Women workers in the informal economy of Latin America need sustainable livelihoods. To achieve impactful and sustainable change, they need to decide on their individual and communal well-being goals with agency, which they commonly lack.
Working with the hypothesis that by supporting and strengthening their creative capacities and life skills, women will actively work toward a sustainable livelihood, formulating plans to achieve their individual and communal aspirations and well-being goals, I have designed Mink’a.
Mink’a is a facilitated community experience that proposes a process to guide informal women workers to organize through a shared identity. Mink’a supports the group’s ability to make free and informed choices toward their sustainable livelihood. In this process, women work through different activities that strengthen their creative capacities and train them in life skills.

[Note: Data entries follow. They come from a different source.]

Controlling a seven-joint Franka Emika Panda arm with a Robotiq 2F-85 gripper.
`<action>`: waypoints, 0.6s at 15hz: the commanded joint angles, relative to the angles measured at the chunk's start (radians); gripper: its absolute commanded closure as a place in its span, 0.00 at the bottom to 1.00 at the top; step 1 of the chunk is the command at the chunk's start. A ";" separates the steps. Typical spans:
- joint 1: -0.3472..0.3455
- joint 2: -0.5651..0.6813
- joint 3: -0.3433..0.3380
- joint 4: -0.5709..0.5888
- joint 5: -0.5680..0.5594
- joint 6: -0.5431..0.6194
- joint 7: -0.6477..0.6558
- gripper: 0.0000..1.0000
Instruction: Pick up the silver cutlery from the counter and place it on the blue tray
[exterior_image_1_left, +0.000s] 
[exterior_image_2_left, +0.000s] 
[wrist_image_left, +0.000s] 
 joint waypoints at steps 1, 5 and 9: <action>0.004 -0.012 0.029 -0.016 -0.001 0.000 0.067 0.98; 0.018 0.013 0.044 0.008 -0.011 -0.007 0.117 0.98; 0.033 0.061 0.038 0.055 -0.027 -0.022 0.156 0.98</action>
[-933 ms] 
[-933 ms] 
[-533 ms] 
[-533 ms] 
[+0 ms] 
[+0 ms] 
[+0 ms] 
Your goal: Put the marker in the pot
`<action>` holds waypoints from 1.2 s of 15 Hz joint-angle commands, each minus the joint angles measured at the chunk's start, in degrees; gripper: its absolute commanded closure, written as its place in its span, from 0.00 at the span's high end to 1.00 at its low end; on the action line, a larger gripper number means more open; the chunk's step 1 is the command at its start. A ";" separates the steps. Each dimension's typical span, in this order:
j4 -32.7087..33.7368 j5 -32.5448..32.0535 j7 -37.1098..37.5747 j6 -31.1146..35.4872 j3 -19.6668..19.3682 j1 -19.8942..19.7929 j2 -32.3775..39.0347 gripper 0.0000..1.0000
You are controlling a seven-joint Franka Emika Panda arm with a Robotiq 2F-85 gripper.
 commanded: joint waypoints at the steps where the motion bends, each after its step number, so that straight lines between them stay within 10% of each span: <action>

The proposed experience has two important touchpoints: a woman from the community, trained as a facilitator for the process, and activity kits. Activity kits are composed of a series of exercises or activities for each step of the process. The main purpose of the kit is to provide the community with all the resources they will need.
Mink’a is the result of analyzing and exploring academic theory and existing methods and frameworks around the steps of the proposed process and adapting this process based on what I have learned in participatory action research collaborating with a community of artisanal gold miners in Sechocha, Peru, and small-scale milk producers in Turucucho, Ecuador.